Goal of the exercise —
Show all the lines in the data below that include the word "frame".
- Opening Delimiter -
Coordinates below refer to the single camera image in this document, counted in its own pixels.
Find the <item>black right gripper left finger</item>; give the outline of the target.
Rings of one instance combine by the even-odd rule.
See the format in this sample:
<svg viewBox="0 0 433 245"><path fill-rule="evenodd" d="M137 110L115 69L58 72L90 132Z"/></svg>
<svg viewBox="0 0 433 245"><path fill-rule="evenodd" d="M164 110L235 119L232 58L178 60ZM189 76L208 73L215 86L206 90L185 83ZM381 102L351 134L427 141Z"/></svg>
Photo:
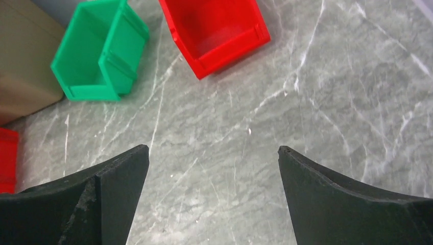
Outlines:
<svg viewBox="0 0 433 245"><path fill-rule="evenodd" d="M1 195L1 244L125 244L149 169L144 144L16 194Z"/></svg>

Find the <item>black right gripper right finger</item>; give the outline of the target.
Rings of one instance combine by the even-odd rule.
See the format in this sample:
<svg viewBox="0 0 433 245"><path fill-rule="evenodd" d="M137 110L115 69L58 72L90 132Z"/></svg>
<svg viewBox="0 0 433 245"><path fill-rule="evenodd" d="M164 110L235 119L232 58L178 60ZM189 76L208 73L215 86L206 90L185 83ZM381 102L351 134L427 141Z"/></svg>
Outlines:
<svg viewBox="0 0 433 245"><path fill-rule="evenodd" d="M432 244L432 199L377 188L278 150L298 244Z"/></svg>

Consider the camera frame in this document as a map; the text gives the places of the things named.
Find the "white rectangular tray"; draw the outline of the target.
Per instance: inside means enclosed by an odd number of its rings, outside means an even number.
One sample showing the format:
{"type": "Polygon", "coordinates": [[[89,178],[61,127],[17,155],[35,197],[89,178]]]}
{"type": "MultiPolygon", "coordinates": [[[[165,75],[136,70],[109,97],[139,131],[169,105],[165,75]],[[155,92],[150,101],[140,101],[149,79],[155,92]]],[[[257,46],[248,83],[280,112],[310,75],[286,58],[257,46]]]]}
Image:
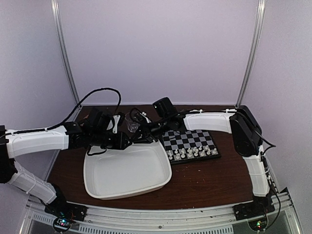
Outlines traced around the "white rectangular tray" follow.
{"type": "Polygon", "coordinates": [[[172,168],[162,144],[133,144],[125,150],[91,147],[83,165],[89,196],[112,200],[141,195],[165,186],[172,168]]]}

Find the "white chess queen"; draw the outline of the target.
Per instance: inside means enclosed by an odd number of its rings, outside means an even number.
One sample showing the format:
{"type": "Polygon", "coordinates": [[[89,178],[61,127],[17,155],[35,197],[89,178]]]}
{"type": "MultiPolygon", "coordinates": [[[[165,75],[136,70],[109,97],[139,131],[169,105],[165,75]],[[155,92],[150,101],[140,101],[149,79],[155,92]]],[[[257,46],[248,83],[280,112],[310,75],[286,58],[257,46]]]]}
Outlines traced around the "white chess queen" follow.
{"type": "Polygon", "coordinates": [[[188,152],[187,156],[188,156],[188,158],[192,158],[193,157],[193,152],[192,151],[188,152]]]}

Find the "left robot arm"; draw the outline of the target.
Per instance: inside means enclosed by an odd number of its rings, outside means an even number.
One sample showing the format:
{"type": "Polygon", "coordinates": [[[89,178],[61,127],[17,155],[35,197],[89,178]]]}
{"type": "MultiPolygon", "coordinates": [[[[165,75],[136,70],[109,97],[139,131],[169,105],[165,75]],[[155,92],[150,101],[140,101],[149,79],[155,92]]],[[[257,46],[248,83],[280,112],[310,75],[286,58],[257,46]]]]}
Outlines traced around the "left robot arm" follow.
{"type": "Polygon", "coordinates": [[[64,122],[56,127],[33,130],[6,130],[0,127],[0,181],[9,183],[28,194],[50,204],[59,216],[70,212],[70,205],[62,191],[21,167],[15,158],[50,150],[72,150],[93,146],[102,150],[124,150],[131,145],[130,138],[118,127],[123,123],[124,113],[104,113],[92,109],[88,117],[79,122],[64,122]]]}

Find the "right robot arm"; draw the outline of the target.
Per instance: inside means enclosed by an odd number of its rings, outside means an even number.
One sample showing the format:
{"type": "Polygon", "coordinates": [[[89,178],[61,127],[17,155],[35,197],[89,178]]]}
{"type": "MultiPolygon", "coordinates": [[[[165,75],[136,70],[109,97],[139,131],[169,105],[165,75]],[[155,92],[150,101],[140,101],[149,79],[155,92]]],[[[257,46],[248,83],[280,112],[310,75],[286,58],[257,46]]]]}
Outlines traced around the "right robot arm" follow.
{"type": "Polygon", "coordinates": [[[250,211],[262,214],[269,206],[270,175],[265,159],[266,140],[262,130],[247,106],[222,111],[187,110],[178,111],[168,97],[153,103],[160,120],[151,121],[146,114],[134,108],[130,119],[140,127],[132,137],[135,143],[150,143],[159,140],[163,133],[172,131],[208,130],[225,132],[232,135],[235,151],[243,157],[253,187],[253,202],[250,211]]]}

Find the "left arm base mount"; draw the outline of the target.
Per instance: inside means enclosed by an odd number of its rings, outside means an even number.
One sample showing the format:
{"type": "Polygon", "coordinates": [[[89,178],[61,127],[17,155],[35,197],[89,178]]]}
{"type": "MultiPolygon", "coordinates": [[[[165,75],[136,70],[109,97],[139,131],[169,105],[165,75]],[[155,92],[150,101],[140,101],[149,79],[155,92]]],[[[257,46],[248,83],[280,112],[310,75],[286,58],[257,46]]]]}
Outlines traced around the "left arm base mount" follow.
{"type": "Polygon", "coordinates": [[[65,207],[52,207],[50,204],[44,205],[44,211],[58,218],[65,218],[70,221],[84,221],[87,207],[73,203],[66,203],[65,207]]]}

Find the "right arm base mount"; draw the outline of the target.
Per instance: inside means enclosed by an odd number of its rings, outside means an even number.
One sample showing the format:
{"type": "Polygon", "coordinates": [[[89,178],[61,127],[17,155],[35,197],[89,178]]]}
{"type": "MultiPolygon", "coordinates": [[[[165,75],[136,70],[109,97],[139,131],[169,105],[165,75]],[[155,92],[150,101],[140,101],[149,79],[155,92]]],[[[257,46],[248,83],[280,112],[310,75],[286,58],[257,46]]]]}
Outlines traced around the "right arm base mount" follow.
{"type": "Polygon", "coordinates": [[[275,207],[270,203],[268,205],[264,205],[263,203],[252,201],[234,205],[233,210],[236,220],[239,221],[258,216],[265,216],[268,213],[274,212],[275,207]]]}

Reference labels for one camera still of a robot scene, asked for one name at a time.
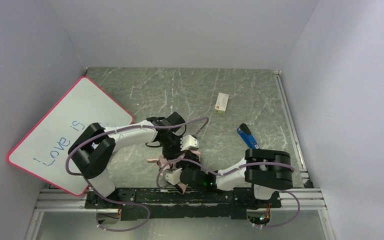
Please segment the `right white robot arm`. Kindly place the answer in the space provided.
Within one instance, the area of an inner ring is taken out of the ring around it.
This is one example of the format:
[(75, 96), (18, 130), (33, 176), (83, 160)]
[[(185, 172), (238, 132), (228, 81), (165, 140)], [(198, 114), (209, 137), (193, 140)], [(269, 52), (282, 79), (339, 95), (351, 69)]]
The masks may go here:
[(217, 171), (197, 162), (194, 165), (197, 167), (181, 168), (179, 174), (179, 182), (193, 189), (230, 192), (249, 183), (256, 199), (268, 200), (274, 191), (293, 187), (295, 169), (285, 151), (249, 148), (239, 162)]

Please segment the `pink and black umbrella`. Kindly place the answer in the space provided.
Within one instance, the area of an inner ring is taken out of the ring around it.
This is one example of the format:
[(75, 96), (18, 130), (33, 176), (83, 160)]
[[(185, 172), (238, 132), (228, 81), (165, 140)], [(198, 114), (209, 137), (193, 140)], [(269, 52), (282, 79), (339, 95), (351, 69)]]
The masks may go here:
[(187, 150), (184, 153), (181, 153), (176, 159), (167, 159), (162, 154), (158, 158), (148, 158), (146, 161), (150, 164), (156, 164), (159, 172), (157, 174), (156, 184), (158, 188), (165, 189), (167, 187), (174, 187), (181, 195), (184, 195), (187, 190), (187, 185), (179, 181), (176, 184), (168, 182), (166, 185), (162, 186), (161, 178), (165, 178), (165, 172), (169, 170), (177, 170), (180, 167), (177, 167), (177, 163), (182, 159), (189, 159), (191, 161), (196, 161), (197, 163), (201, 160), (202, 153), (198, 150)]

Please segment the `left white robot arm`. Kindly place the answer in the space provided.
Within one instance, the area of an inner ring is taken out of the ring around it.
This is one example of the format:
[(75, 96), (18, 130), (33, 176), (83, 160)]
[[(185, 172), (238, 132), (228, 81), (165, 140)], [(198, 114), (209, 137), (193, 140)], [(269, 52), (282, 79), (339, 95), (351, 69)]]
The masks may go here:
[(83, 178), (103, 197), (117, 196), (117, 189), (107, 172), (112, 154), (137, 144), (158, 142), (162, 157), (174, 160), (182, 155), (181, 136), (176, 132), (186, 121), (174, 112), (168, 117), (149, 117), (124, 127), (90, 124), (68, 150)]

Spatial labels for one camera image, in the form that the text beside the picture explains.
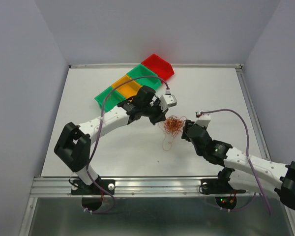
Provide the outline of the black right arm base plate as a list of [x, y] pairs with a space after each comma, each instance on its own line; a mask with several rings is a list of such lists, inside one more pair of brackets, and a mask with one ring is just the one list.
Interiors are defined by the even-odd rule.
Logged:
[[217, 178], [204, 178], [201, 179], [199, 192], [204, 195], [231, 193], [244, 194], [246, 193], [246, 190], [233, 189], [226, 180], [219, 180]]

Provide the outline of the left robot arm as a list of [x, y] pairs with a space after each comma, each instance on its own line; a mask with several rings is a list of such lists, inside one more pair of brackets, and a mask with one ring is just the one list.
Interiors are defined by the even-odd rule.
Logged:
[[55, 145], [54, 153], [83, 182], [82, 187], [93, 194], [99, 190], [99, 175], [89, 165], [94, 153], [91, 148], [97, 148], [99, 139], [109, 132], [141, 117], [149, 118], [152, 124], [166, 120], [168, 109], [177, 104], [170, 90], [157, 97], [155, 90], [143, 86], [136, 95], [118, 103], [110, 111], [85, 123], [66, 124]]

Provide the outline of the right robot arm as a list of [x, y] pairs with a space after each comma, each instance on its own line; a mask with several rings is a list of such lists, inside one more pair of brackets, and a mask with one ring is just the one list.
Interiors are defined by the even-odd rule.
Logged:
[[191, 120], [185, 122], [181, 137], [192, 143], [198, 156], [223, 168], [217, 177], [203, 180], [200, 193], [265, 193], [295, 210], [295, 161], [283, 164], [247, 157], [234, 146], [212, 139], [205, 126]]

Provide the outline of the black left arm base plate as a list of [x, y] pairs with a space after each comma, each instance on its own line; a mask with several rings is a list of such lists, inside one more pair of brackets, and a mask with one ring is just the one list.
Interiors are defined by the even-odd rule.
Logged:
[[[96, 185], [88, 186], [78, 178], [69, 179], [68, 182], [71, 184], [71, 195], [101, 195], [103, 193]], [[114, 179], [101, 179], [98, 184], [112, 195], [115, 193], [116, 181]]]

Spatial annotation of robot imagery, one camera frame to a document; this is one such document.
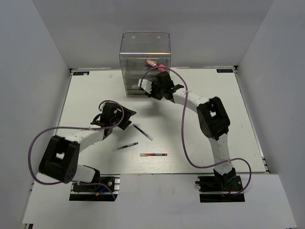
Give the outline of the purple pen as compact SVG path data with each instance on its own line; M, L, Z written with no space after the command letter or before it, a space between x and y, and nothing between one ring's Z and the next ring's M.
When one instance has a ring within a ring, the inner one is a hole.
M140 133L142 133L146 138L148 138L150 141L153 140L153 138L148 135L146 132L144 132L141 128L139 128L137 125L133 124L133 127L136 128Z

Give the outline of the green pen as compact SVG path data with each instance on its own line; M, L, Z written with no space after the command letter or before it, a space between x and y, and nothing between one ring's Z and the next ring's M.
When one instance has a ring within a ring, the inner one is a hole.
M131 144L127 144L127 145L121 146L121 147L117 148L117 150L129 148L129 147L136 146L136 145L138 145L138 142L134 142L134 143L131 143Z

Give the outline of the pink glue bottle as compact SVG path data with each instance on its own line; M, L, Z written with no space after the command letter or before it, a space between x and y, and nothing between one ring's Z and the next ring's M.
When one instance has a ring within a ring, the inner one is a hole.
M153 70L157 70L159 72L166 72L166 66L163 64L158 64L157 61L153 61L150 59L145 60L144 65L146 67L147 70L153 69Z

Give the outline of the red pen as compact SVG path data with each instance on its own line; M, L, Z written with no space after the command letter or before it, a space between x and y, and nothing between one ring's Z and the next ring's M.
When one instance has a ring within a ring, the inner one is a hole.
M146 157L146 156L168 156L167 153L140 153L141 157Z

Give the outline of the clear drawer organizer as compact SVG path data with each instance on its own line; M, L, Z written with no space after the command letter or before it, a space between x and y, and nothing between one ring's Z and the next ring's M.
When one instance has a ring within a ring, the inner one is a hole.
M120 67L124 87L127 96L144 95L144 91L139 90L138 81L146 75L146 79L154 80L157 70L147 70L144 62L147 59L157 61L166 67L171 65L171 54L169 53L119 53Z

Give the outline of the clear organizer lid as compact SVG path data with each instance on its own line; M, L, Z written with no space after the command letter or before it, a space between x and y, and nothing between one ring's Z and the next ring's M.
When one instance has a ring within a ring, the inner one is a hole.
M169 53L170 34L164 31L126 31L122 35L120 53Z

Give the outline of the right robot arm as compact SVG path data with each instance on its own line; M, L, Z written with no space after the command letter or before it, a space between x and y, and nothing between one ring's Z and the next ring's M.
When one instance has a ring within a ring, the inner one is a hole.
M175 85L167 71L158 73L155 77L152 82L139 80L139 87L148 97L157 100L165 98L183 106L181 138L185 155L187 155L184 142L185 110L188 108L198 115L200 129L208 138L213 153L215 184L220 190L227 190L233 183L232 179L236 176L236 171L230 160L227 143L230 119L221 99L194 94L188 89L186 82L183 82L183 85Z

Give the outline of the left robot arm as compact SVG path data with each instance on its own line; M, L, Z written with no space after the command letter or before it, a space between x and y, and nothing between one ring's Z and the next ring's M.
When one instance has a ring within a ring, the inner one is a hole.
M40 173L65 184L71 181L83 182L89 190L100 187L98 170L79 165L79 154L106 139L115 127L125 130L132 123L130 118L137 112L110 100L101 103L99 111L89 127L69 127L79 131L68 136L54 135L49 140L39 165Z

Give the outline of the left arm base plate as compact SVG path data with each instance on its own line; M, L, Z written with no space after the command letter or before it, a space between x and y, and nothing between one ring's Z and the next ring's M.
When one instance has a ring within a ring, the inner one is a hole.
M114 202L119 194L120 175L100 175L93 184L73 182L69 201Z

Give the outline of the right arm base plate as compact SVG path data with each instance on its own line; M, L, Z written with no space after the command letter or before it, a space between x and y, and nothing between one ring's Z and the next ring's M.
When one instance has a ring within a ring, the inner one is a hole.
M236 176L228 184L222 186L214 176L197 177L195 185L199 188L201 203L245 202L240 176Z
- Closing Delimiter -
The completed task —
Consider the camera frame in this document as a map; the text gives the places of the things named.
Spatial annotation of robot imagery, one camera frame to a document; this is one such document.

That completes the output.